* Task prompt: Reproduce only the lines below from the line containing "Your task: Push" to the line containing "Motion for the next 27", exactly as written, with both end lines kept. Omit the pictures.

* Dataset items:
:::::
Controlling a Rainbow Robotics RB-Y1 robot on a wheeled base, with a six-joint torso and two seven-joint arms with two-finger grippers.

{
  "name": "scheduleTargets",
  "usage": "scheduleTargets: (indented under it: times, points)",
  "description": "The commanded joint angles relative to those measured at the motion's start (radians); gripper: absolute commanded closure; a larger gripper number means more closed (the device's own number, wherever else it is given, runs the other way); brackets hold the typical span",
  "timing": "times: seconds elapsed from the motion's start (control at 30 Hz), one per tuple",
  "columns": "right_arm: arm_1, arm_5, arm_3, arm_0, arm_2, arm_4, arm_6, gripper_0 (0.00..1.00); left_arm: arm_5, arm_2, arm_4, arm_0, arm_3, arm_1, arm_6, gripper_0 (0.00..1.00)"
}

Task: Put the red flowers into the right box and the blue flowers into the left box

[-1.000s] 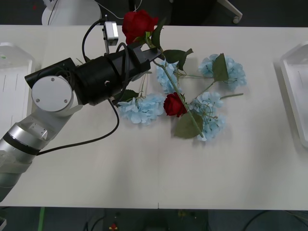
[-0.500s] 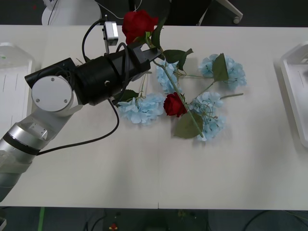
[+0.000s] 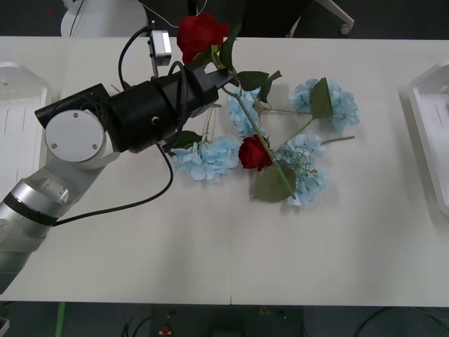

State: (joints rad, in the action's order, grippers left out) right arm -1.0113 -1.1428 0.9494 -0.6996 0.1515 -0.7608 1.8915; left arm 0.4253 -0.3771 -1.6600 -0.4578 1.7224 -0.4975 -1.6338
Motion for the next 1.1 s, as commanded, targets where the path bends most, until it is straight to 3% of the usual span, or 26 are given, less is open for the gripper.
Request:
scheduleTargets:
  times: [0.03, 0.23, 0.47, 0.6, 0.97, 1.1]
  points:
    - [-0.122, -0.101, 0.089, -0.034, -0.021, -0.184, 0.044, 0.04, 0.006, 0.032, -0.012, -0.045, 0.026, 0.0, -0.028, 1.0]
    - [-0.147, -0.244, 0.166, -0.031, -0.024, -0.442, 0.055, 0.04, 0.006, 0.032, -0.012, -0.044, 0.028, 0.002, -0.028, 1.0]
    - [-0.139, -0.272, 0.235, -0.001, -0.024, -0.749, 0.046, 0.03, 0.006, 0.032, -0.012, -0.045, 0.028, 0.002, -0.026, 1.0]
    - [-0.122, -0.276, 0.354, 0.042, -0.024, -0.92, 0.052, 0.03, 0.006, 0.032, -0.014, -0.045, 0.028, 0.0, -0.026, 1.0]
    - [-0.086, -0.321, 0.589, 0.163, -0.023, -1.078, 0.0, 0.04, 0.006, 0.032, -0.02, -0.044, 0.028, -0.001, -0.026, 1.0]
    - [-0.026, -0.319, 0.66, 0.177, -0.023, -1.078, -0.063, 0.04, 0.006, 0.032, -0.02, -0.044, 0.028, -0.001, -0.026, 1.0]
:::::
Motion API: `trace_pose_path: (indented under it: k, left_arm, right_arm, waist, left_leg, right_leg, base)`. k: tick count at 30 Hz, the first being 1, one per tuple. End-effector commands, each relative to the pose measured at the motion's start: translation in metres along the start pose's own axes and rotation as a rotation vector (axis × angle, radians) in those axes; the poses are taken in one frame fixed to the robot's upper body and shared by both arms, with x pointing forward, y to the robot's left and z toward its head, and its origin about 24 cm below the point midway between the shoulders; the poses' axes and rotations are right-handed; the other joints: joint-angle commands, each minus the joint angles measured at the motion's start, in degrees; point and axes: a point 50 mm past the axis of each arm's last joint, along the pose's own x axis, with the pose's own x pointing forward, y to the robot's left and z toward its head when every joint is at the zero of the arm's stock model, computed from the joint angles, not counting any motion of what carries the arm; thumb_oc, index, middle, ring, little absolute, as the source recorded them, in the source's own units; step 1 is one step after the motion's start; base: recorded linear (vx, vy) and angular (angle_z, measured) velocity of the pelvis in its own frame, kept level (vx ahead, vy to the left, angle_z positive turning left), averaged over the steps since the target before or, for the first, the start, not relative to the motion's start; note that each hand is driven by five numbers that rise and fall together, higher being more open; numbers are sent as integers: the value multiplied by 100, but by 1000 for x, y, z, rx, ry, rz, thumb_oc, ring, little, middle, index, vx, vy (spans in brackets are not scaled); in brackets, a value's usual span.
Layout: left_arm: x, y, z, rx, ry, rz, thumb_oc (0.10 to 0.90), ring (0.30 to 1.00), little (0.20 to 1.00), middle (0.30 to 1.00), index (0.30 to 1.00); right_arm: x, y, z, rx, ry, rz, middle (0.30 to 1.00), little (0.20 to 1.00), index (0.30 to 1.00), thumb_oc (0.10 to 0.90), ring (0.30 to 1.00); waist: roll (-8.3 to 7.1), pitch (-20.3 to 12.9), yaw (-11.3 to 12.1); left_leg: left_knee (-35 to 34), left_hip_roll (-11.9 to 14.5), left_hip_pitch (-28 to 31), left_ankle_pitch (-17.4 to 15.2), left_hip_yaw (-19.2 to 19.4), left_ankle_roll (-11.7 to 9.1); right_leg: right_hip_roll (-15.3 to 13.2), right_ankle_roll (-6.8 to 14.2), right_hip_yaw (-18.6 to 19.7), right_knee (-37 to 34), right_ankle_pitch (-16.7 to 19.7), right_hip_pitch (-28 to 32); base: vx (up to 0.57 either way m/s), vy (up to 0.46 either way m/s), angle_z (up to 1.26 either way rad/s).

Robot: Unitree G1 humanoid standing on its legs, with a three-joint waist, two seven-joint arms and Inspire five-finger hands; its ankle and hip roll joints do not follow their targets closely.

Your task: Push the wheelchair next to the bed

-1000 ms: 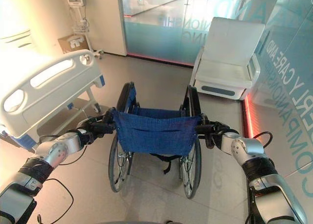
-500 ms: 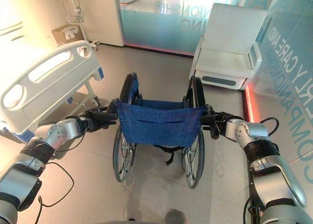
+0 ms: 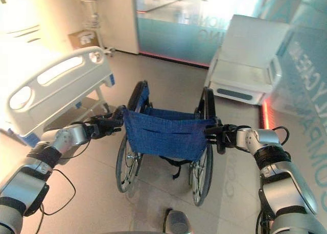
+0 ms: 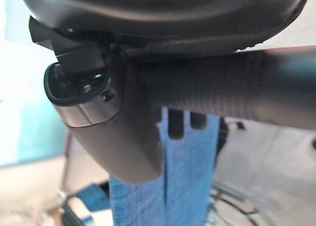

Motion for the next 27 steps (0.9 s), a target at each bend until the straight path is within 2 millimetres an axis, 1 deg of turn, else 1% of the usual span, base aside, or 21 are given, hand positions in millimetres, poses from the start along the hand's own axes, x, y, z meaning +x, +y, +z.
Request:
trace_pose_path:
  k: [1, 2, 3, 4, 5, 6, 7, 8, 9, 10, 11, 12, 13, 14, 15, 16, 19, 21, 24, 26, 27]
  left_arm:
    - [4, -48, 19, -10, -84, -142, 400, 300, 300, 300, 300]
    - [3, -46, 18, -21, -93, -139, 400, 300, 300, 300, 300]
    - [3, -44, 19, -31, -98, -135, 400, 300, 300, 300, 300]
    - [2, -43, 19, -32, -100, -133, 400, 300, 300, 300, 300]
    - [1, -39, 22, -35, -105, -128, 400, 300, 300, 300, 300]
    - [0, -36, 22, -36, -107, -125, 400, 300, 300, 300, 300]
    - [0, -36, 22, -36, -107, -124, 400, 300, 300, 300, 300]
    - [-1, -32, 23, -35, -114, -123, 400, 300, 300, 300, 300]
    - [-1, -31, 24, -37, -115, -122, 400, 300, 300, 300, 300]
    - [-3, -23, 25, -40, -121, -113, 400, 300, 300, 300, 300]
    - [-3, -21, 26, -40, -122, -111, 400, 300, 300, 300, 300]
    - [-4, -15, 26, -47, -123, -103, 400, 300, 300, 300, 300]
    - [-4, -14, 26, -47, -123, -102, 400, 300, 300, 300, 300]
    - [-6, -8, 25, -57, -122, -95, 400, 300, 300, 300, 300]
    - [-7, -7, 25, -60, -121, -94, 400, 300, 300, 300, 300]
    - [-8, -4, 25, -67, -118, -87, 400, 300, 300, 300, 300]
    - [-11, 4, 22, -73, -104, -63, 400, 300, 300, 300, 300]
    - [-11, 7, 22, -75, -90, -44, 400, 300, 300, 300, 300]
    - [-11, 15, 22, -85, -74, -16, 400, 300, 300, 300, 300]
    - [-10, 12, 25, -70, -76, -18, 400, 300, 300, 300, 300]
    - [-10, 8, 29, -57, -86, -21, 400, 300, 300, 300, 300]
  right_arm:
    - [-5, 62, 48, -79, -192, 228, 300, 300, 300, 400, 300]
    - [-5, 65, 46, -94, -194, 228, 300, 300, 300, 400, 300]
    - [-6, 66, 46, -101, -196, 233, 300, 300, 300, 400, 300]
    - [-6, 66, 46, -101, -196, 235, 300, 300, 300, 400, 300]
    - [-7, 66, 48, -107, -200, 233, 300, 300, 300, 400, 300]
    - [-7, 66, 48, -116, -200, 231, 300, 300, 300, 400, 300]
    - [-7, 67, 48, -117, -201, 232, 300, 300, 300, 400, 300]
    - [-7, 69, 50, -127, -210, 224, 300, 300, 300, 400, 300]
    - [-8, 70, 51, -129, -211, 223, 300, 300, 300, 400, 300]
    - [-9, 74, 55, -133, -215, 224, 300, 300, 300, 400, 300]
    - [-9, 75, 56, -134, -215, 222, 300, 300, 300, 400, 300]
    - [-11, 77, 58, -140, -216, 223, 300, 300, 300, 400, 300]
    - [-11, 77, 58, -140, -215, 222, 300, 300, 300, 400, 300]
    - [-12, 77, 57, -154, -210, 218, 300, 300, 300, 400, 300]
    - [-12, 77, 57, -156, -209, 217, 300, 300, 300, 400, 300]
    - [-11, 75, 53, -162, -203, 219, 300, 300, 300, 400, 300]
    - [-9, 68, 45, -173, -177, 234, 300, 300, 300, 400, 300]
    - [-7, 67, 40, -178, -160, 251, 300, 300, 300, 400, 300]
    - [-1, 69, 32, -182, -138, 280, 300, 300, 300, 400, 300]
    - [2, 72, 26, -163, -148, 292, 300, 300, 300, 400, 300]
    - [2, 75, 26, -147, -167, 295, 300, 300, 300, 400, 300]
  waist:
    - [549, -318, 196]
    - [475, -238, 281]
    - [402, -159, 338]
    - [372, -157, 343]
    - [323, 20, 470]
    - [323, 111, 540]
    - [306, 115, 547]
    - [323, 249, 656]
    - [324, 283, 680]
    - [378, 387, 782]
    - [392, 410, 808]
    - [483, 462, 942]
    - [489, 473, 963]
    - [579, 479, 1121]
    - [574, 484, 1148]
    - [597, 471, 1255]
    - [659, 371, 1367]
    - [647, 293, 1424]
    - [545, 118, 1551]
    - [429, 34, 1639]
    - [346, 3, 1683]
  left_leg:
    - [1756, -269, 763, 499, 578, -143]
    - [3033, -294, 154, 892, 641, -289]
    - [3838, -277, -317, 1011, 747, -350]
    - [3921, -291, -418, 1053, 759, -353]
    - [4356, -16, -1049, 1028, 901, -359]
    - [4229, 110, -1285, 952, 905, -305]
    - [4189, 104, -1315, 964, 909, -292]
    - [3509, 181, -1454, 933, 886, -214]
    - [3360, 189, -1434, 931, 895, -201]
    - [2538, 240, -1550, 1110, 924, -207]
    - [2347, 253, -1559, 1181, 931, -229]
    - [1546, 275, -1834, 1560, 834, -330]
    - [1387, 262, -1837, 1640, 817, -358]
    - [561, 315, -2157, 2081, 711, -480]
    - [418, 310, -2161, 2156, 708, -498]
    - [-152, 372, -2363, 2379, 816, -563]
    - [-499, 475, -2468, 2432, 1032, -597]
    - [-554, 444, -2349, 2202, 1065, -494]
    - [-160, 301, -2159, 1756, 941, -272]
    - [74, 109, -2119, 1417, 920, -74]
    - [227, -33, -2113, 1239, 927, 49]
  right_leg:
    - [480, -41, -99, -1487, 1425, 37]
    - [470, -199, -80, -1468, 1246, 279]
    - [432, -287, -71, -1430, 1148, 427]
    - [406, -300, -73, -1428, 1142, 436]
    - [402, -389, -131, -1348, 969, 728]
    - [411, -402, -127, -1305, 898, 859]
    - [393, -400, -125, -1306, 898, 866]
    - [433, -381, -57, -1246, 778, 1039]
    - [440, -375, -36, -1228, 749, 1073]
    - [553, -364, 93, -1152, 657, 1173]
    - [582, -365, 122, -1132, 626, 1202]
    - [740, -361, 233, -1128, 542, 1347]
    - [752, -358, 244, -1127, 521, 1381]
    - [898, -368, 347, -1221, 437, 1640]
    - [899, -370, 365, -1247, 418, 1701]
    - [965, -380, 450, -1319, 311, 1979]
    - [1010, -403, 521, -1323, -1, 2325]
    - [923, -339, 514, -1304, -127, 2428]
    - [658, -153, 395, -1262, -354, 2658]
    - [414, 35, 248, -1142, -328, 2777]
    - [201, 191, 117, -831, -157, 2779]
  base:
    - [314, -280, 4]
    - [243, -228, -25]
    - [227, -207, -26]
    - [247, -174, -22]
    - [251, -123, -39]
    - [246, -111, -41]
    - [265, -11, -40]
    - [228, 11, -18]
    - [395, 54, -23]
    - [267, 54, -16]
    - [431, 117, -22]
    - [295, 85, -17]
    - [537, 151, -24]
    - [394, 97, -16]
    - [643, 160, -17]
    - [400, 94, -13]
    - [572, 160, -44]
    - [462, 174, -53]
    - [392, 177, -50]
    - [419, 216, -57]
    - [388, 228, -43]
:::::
* Expected answer:
Your task: Push the wheelchair next to the bed

-1000 ms: 
-500 ms: 
+0 ms: 
+0 ms: 

Motion for the next 27 steps (0.9 s), a target at each bend until the straight path is within 2 millimetres an axis, 1 deg of turn, else 1% of the usual span, base aside, or 21 are given, hand positions in millimetres, poses from the start along the hand's own axes, x, y, z meaning +x, +y, +z.

No further output is required for this answer.